Instructions to follow
Quote the whole listing word for word, please.

*** Exercise material Section Begins ***

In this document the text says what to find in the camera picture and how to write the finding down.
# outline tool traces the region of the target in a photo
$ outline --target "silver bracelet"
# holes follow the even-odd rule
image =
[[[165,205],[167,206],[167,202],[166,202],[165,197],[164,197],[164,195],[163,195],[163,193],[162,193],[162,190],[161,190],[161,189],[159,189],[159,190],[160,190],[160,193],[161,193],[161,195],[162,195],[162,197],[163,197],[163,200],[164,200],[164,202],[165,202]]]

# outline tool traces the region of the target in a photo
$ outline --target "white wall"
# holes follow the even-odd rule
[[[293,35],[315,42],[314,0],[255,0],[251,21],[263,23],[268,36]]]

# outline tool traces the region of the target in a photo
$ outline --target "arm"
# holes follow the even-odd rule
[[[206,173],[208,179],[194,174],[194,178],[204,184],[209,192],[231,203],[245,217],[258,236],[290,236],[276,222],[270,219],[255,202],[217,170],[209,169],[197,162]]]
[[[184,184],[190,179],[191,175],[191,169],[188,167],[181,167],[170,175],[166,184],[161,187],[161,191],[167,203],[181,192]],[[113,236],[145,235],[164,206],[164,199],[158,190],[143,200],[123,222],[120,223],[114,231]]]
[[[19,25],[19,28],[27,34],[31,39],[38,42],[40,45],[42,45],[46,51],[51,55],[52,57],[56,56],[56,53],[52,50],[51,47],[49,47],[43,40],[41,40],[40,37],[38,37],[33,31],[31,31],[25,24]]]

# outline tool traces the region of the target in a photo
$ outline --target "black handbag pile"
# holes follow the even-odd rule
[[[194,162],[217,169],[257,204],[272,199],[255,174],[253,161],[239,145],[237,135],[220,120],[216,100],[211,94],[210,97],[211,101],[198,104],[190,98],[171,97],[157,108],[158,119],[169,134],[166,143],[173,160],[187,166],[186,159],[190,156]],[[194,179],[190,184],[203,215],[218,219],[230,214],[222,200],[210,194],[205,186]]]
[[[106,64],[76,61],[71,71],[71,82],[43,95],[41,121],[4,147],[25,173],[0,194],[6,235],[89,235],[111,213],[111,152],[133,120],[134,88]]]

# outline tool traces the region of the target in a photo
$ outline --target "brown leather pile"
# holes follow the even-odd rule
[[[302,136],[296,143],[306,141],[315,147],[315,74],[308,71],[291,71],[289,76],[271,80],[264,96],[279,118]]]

*** Exercise material Section Ends ***

Output for this task
In this document the text says what to find in the camera picture and how to write the finding down.
# outline tool traces the region of the target in a photo
$ outline --target "silver bracelet"
# holes follow the even-odd rule
image =
[[[165,205],[167,206],[167,202],[166,202],[165,197],[164,197],[164,195],[163,195],[163,193],[162,193],[162,190],[161,190],[161,189],[159,189],[159,190],[160,190],[160,193],[161,193],[161,195],[162,195],[162,197],[163,197],[163,200],[164,200],[164,202],[165,202]]]

# outline tool traces the region of the target in a photo
$ outline --target "white wall"
# holes follow the even-odd rule
[[[293,35],[315,42],[314,0],[255,0],[251,21],[263,23],[268,36]]]

# outline tool traces the region of the target in a photo
$ outline --target "arm"
# holes follow the even-odd rule
[[[206,173],[208,179],[194,174],[194,178],[204,184],[209,192],[231,203],[245,217],[258,236],[290,236],[276,222],[270,219],[255,202],[217,170],[209,169],[197,162]]]
[[[184,184],[190,179],[191,175],[191,169],[188,167],[181,167],[170,175],[166,184],[161,187],[161,191],[167,203],[181,192]],[[113,236],[145,235],[164,206],[164,199],[158,190],[143,200],[123,222],[120,223],[114,231]]]
[[[19,25],[19,28],[27,34],[31,39],[38,42],[40,45],[42,45],[46,51],[51,55],[52,57],[56,56],[56,53],[52,50],[51,47],[49,47],[43,40],[41,40],[40,37],[38,37],[33,31],[31,31],[25,24]]]

# outline tool traces the region of the target in a photo
$ outline --target "black handbag pile"
# holes follow the even-odd rule
[[[194,162],[217,169],[257,204],[272,199],[255,174],[253,161],[239,145],[237,135],[220,120],[216,100],[211,94],[210,97],[211,101],[198,104],[190,98],[171,97],[157,108],[158,119],[169,134],[166,143],[173,160],[187,166],[186,159],[190,156]],[[194,179],[190,184],[203,215],[218,219],[230,214],[222,200],[210,194],[205,186]]]
[[[106,64],[76,61],[71,71],[71,82],[43,95],[41,121],[4,147],[25,173],[0,194],[6,235],[89,235],[111,213],[111,152],[133,120],[134,88]]]

# outline tool traces the region of the target in a photo
$ outline --target "brown leather pile"
# holes follow the even-odd rule
[[[302,136],[296,143],[306,141],[315,147],[315,74],[308,71],[291,71],[289,76],[271,80],[264,96],[279,118]]]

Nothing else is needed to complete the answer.